DH: I applied. So, we have a really good connection with the New York Campus Compact office. I know their director really well, and she shared the opportunity with me and encouraged me to apply just kind of knowing my background and my interests in this work and knowing that it’s really beneficial to have a cohort of folks doing things. … There’s also a research component to it. Everyone in the program is required to do research as part of the institute. … My proposed research project is to look at who are some of our students who are putting that into action and are kind of demonstrating the ideal result of service–learning and are really engaged with issues and kind of work back from there.
EL: Will you get to finish the research as part of the scholar program?

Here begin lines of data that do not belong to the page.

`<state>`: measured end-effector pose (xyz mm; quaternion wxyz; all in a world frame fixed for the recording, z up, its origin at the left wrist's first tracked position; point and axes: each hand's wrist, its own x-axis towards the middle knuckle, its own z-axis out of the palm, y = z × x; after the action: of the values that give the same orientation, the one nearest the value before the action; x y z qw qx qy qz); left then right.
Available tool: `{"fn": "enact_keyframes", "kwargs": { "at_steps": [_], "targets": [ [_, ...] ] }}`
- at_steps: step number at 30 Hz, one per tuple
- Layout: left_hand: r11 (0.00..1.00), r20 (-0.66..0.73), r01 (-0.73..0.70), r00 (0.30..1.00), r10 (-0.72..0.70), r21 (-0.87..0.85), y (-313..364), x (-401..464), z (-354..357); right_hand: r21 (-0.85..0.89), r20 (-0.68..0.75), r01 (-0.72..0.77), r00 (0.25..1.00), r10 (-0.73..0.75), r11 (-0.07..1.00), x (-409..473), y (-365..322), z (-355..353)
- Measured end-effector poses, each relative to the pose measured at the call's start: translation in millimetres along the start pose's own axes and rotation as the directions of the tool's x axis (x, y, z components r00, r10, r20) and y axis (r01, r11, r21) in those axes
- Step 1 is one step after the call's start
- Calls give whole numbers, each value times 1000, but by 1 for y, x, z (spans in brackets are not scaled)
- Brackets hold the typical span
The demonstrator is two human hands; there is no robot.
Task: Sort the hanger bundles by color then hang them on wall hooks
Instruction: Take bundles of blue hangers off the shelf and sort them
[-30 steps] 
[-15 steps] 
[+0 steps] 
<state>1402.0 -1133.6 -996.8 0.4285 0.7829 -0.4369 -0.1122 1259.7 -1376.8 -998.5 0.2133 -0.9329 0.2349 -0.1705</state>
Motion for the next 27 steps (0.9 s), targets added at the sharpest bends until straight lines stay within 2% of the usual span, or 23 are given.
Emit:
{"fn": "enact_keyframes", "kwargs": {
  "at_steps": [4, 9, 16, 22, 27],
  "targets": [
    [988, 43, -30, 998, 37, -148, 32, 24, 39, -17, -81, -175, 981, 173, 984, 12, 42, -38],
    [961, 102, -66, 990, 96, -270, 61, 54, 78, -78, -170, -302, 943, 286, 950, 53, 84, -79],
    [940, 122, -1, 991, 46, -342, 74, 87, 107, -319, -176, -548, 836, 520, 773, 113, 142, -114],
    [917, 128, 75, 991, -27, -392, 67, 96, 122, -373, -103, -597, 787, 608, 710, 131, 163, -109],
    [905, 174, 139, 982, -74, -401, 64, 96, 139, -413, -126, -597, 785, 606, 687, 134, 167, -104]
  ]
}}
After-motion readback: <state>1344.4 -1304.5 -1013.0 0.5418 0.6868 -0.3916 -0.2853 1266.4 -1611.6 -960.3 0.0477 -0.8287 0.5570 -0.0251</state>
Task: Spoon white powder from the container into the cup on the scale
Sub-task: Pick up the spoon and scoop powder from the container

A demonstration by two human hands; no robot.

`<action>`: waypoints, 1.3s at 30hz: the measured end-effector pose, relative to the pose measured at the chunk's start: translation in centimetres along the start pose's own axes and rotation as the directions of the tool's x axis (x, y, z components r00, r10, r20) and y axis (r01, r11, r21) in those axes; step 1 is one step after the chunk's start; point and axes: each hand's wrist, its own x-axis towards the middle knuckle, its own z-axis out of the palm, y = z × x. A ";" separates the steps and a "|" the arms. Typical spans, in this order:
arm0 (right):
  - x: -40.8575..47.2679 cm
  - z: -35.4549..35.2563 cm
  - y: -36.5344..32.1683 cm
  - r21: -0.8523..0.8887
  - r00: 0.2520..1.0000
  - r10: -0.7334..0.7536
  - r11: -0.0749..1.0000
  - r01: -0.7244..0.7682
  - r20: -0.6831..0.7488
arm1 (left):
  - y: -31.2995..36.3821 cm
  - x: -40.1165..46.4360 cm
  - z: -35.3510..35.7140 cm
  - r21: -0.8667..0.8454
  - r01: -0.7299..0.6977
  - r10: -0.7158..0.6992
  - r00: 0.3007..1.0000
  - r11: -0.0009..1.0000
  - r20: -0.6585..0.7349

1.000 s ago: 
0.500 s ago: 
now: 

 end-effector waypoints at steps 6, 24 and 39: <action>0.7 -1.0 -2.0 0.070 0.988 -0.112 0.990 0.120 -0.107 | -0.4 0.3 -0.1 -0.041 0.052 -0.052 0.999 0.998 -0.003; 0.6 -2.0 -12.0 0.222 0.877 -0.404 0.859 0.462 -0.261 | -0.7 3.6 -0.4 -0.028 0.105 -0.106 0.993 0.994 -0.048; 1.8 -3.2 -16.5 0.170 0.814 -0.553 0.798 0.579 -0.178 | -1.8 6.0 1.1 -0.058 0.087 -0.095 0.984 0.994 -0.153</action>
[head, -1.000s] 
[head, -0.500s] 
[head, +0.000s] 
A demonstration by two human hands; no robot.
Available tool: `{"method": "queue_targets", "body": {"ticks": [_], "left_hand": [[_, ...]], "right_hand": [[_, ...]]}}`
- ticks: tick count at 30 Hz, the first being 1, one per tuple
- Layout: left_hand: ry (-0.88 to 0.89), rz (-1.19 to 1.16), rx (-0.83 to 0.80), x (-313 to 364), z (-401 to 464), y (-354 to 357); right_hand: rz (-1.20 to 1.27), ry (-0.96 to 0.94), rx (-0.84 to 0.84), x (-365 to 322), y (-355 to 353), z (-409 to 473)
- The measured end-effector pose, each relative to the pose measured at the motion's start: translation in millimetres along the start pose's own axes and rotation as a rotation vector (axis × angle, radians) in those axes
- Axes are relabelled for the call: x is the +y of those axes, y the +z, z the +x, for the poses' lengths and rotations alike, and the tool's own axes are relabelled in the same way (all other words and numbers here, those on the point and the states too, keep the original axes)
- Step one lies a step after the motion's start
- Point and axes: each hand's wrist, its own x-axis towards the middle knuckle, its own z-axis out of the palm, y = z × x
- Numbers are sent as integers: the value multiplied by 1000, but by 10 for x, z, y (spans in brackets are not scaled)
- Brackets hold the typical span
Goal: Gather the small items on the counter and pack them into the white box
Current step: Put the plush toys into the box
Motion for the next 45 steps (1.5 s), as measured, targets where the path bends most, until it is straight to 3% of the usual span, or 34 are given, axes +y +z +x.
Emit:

DH: There’s no set expectation. Timelines can be really different for research. I think the expectation is that you’re engaged in it while you’re apart of the program so you can bring that in to share with others. There’s no set expectation for publication during the 18 months that we’re in the program, but I think that the hope is that we’re doing research and accessing opportunities to share it.
EL: What are your responsibilities as a scholar?
DH: We each kind of bring our own position into that. There’s some of the faculty members that’ll teach a couple of courses that have a critical service–learning component to it. … The expectations for that are a little different for everyone because we’re bringing it in from our standpoint, but it’s that you’re engaged in the work in a very practical way on your campuses and you’re sharing that experience back with the group.
EL: What does this honor mean for you personally, as well as the college?
DH: It’s a recognition that we’re really at least thinking actively about and asking these same questions, ‘Why do we do this work, how do we do this work and how can we do it even better?’ For me, personally and professionally, it’s a huge honor to be a part of a cohort of folks doing this and learning from each other. If you look back at the cohort from 15 years ago, those are some of the leaders in civic engagement right now. It’s inspiring to think, ‘Oh, we’re the next generation of folks to be doing this work.’ It sets the expectations high, but that’s kind of exciting, too. It’s a great opportunity to learn from other campuses who are doing this and what challenges they are facing and how they address them and then be able to implement them back here. I think it’s a great opportunity to grow civic engagement.
EL: Can you talk a little bit more about the work we have already done here at Ithaca for civic engagement and what you hope to accomplish as you go through these next 18 months?
DH: I’ve been here for about two years, and I’ve realized how broad of a field civic engagement really is. The mission that we say is to provide a broad spectrum of opportunities for students to engage in the community, and I think we do that really well. We’re developing some new programs, reliving some other ones — we have great opportunities for students to engage in education, youth development, public health and medicine, aging and gerontology.
EL: What do you hope to gain as a scholar?
DH: I want to figure out how to take some of those next steps for us at IC. I think it’s a huge opportunity for us. I think it’s something we do well, but we’re well-positioned to really be a leader in this kind of work and being involved in these kinds of networks and opportunities, where we’re both sharing what we do, sharing some of our challenges, sharing some of the big picture questions and logistics. Sharing what we’re doing and learning from that, but also being apart of the broader conversation. Learning what other schools are doing, in particular, some schools that do this work really well and are nationally recognized for it.